The whole listing is to be repeated exactly. Add nothing.

————

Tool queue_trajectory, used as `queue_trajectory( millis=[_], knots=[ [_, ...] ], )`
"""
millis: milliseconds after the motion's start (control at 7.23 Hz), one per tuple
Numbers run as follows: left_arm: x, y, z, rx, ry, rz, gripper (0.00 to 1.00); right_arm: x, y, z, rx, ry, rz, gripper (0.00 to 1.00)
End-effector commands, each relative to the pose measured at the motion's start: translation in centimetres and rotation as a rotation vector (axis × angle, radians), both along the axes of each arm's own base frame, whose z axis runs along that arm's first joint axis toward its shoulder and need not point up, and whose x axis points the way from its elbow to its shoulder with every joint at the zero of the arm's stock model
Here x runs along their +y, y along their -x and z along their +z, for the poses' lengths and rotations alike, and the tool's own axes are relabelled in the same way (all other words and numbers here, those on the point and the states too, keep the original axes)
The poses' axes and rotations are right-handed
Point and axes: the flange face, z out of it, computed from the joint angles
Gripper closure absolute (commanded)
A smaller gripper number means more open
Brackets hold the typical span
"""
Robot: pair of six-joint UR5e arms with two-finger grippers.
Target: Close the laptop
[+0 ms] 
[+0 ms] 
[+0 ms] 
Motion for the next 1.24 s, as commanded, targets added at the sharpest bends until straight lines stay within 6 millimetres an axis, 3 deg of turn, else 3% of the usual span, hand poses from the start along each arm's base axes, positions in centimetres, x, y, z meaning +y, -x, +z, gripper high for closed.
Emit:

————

_Solution to this exercise_
Tool queue_trajectory, used as `queue_trajectory( millis=[_], knots=[ [_, ...] ], )`
"""
millis: milliseconds after the motion's start (control at 7.23 Hz), one per tuple
Numbers run as follows: left_arm: x, y, z, rx, ry, rz, gripper (0.00 to 1.00); right_arm: x, y, z, rx, ry, rz, gripper (0.00 to 1.00)
End-effector commands, each relative to the pose measured at the motion's start: translation in centimetres and rotation as a rotation vector (axis × angle, radians), both along the axes of each arm's own base frame, whose z axis runs along that arm's first joint axis toward its shoulder and need not point up, and whose x axis points the way from its elbow to its shoulder with every joint at the zero of the arm's stock model
Here x runs along their +y, y along their -x and z along their +z, for the poses' lengths and rotations alike, and the tool's own axes are relabelled in the same way (all other words and numbers here, those on the point and the states too, keep the original axes)
The poses' axes and rotations are right-handed
Point and axes: the flange face, z out of it, computed from the joint angles
Gripper closure absolute (commanded)
A smaller gripper number means more open
Brackets hold the typical span
"""
Robot: pair of six-joint UR5e arms with two-finger grippers.
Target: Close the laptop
[+0 ms] 
[+0 ms] 
[+0 ms] 
Motion for the next 1.24 s, as commanded, targets added at the sharpest bends until straight lines stay within 6 millimetres an axis, 3 deg of turn, else 3% of the usual span, hand poses from the start along each arm's base axes, positions in centimetres, x, y, z meaning +y, -x, +z, gripper high for closed.
Emit:

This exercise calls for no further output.